[ASSIGNED TASK]: Starting at the line that contains "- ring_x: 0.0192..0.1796" and stopping after the line that contains "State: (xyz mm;", transcribe the listing below exactly; do not include any pictures.

[[ THE RECORDS open ]]

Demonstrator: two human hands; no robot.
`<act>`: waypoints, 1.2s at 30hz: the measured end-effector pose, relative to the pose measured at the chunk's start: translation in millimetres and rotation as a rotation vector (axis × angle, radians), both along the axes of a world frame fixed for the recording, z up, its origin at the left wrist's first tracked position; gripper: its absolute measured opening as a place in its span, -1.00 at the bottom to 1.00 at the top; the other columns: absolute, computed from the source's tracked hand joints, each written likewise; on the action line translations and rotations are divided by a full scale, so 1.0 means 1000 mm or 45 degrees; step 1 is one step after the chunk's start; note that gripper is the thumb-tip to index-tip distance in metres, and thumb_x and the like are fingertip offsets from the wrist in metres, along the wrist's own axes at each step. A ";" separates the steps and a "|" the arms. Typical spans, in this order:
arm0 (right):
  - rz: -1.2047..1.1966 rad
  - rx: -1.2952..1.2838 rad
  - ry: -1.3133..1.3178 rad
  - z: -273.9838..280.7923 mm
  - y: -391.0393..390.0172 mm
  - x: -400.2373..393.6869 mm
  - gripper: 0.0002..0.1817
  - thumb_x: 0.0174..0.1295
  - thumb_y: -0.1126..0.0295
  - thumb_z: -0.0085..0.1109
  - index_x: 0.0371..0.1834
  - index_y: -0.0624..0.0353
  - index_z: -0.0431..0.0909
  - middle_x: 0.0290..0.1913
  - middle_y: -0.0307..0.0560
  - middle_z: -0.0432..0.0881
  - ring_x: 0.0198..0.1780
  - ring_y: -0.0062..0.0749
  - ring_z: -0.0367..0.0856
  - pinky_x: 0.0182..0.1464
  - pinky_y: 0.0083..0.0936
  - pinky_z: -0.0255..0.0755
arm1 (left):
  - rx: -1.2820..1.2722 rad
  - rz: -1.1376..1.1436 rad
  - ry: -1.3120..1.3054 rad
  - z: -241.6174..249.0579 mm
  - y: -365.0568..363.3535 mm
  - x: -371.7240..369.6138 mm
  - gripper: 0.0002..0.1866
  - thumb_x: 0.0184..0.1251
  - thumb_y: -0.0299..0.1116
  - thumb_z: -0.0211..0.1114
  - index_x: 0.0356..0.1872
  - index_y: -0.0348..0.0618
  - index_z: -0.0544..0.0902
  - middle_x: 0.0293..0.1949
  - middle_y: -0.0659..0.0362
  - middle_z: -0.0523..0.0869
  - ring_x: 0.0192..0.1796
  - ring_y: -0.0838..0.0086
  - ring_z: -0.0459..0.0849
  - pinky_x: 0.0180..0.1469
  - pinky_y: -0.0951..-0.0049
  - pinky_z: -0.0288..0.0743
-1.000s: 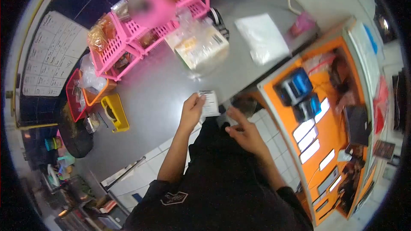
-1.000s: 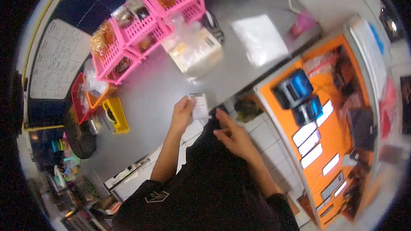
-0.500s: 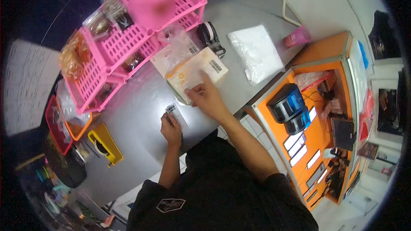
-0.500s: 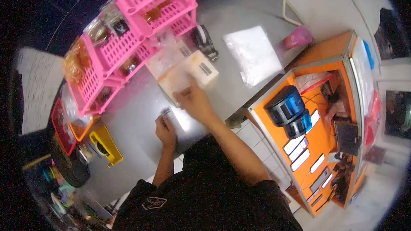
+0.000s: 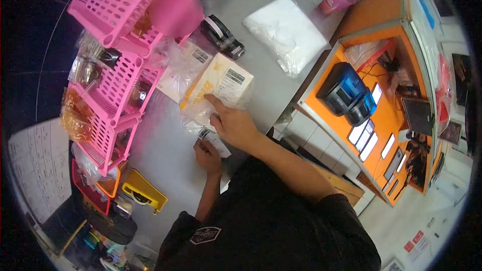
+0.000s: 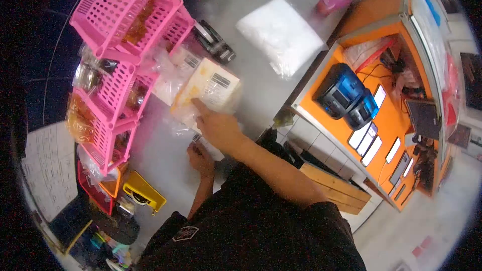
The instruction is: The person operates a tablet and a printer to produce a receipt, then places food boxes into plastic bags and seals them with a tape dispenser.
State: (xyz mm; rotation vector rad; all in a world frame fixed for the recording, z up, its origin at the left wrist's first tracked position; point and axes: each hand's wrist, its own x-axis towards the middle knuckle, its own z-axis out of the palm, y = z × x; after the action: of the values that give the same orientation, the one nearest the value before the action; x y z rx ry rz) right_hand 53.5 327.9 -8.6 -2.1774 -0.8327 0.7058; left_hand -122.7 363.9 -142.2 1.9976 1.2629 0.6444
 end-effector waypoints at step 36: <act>-0.047 0.604 0.496 -0.036 -0.005 0.019 -0.56 0.44 0.25 -0.03 0.35 0.07 0.36 -0.49 -0.01 0.63 -0.61 -0.40 0.61 -0.45 -0.36 0.57 | 0.056 -0.065 0.091 -0.033 0.001 -0.014 -0.58 0.53 -0.13 0.04 -0.09 -0.40 0.54 -0.20 -0.30 0.65 -0.17 -0.18 0.64 -0.10 0.04 0.51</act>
State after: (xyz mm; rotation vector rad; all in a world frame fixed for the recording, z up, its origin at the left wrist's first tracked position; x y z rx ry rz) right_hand 72.2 323.1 -44.2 -1.5644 -0.6695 0.7882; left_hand -136.8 364.8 -174.7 2.0985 1.2450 0.5851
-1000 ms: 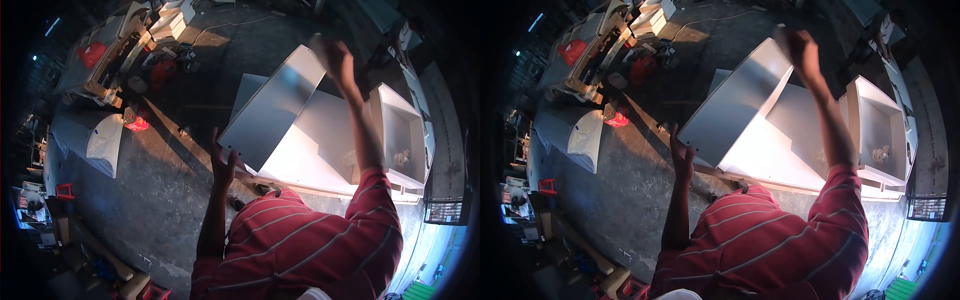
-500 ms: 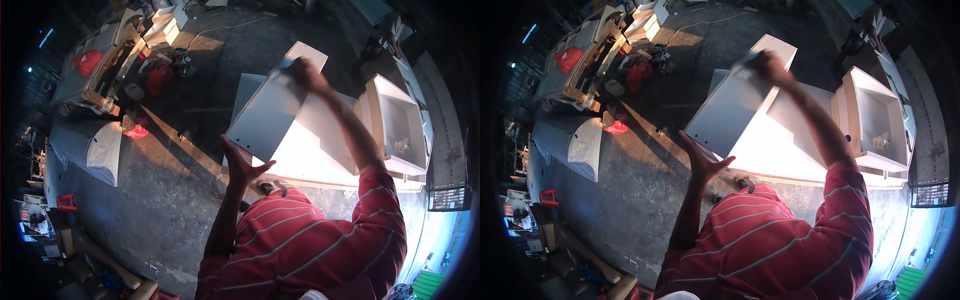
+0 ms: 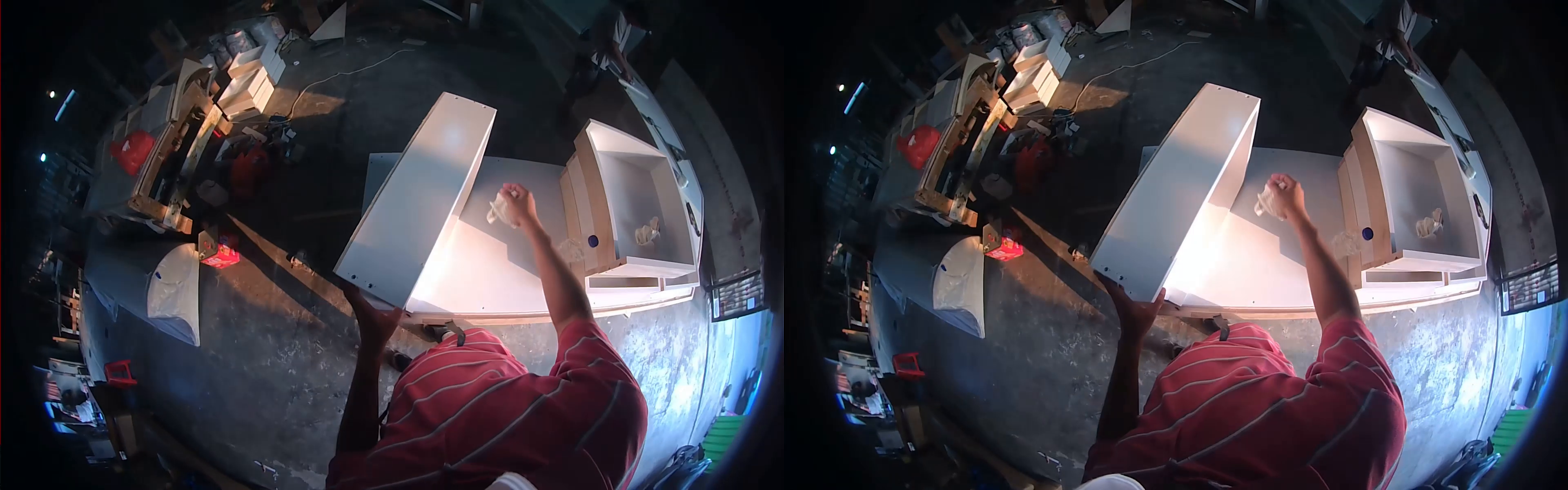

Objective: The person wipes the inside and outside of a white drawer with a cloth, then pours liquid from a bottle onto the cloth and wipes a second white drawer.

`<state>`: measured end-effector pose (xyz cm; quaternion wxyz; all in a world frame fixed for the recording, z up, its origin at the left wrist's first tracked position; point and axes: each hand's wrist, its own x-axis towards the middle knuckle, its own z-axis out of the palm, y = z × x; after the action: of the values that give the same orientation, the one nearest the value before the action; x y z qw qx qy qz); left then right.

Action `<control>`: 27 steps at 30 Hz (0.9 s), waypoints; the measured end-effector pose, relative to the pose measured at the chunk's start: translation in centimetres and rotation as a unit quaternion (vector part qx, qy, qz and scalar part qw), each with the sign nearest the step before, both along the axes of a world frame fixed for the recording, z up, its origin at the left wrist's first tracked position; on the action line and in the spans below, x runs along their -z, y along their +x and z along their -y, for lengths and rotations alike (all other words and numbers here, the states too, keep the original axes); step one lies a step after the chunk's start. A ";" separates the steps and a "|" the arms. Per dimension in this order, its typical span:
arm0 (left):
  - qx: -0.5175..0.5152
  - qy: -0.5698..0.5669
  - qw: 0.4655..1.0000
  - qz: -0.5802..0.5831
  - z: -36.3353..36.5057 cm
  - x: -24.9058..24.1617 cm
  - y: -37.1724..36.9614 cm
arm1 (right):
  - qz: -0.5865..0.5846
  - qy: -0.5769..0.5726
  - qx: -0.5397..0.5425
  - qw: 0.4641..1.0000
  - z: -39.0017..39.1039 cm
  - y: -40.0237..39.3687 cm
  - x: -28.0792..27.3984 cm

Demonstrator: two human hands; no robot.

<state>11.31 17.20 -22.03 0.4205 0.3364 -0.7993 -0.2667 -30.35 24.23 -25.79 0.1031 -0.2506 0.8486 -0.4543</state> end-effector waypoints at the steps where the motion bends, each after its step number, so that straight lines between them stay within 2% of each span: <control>1: 0.005 0.012 1.000 -0.004 0.1 0.8 0.0 | 0.007 0.000 0.006 1.000 0.2 -0.4 0.9; 4: -0.001 0.046 0.999 0.024 0.3 4.7 1.1 | -0.003 0.040 -0.045 0.998 2.0 -0.5 2.1; 6: 0.041 0.116 0.988 0.089 0.7 6.1 1.8 | -0.013 0.032 -0.081 0.996 4.6 -1.8 0.1; 7: 0.041 0.118 0.987 0.104 0.2 4.7 1.4 | -0.038 0.027 -0.092 0.995 5.6 -2.3 -0.3; 9: 0.008 0.164 0.983 0.078 -0.8 0.6 -0.8 | -0.160 0.002 -0.116 0.980 8.2 -3.8 -0.9; 10: 0.010 0.162 0.983 0.089 -0.7 1.2 -0.8 | -0.149 0.000 -0.112 0.982 9.2 -4.3 -1.5; 12: -0.049 0.078 0.983 0.157 -0.4 2.8 -0.2 | -0.013 0.006 -0.197 0.980 10.8 -4.5 -3.8; 13: -0.050 0.077 0.983 0.162 -0.3 2.5 -0.3 | -0.009 0.004 -0.198 0.980 11.2 -4.2 -4.9; 15: -0.088 0.137 0.956 0.244 -0.4 1.9 -0.3 | -0.006 0.082 -0.160 0.984 11.5 -3.5 -6.2; 18: -0.149 0.184 0.953 0.187 1.6 6.7 3.7 | -0.080 0.095 -0.143 0.982 11.7 -2.5 -7.6; 19: -0.204 0.259 0.939 0.095 0.7 2.5 2.1 | -0.124 0.077 -0.147 0.978 11.4 -1.5 -8.7; 20: -0.165 0.161 0.973 0.003 1.2 3.8 3.5 | -0.127 0.073 -0.149 0.978 10.7 0.0 -10.5; 22: -0.144 0.224 0.964 -0.030 2.2 2.9 5.4 | -0.215 0.088 -0.160 0.959 9.5 2.9 -15.3; 25: -0.112 0.221 0.965 -0.085 3.3 3.7 8.2 | -0.325 0.035 -0.187 0.926 8.7 6.1 -19.2; 27: -0.130 0.257 0.956 -0.055 4.1 2.2 9.7 | -0.311 0.119 -0.217 0.917 9.5 6.7 -21.3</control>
<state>20.97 13.10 -24.21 0.3939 0.5190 -0.6288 -0.4244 -23.70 14.73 -4.52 -0.0412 -0.5437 0.8101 -0.2155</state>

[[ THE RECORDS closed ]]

[FINAL ANSWER]:
  - ring_x: 0.0192..0.1796
  - ring_y: -0.0838..0.0086
  - ring_z: -0.0459..0.0849
  - pinky_x: 0.0180..0.1469
  - pinky_y: -0.0951..-0.0049
  - pinky_z: -0.0288..0.0743
-1.000s: 
-1.000s: 
-0.500s: 
-0.500s: 
+0.000s: 
+0.000s: 
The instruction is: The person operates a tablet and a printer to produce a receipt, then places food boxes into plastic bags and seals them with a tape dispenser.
State: (xyz mm; rotation vector rad; all in a world frame fixed for the recording, z up, its origin at the left wrist's first tracked position; point and axes: each hand's wrist, its own x-axis towards the middle knuckle, its own z-axis out of the palm, y = z × x; after the action: of the values that give the same orientation, the one nearest the value before the action; x y z rx ry rz) right_hand 53.5 327.9 -8.6 -2.1774 -0.8327 0.7058; left_hand -122.7 363.9 -142.2 1.9976 1.2629 0.6444

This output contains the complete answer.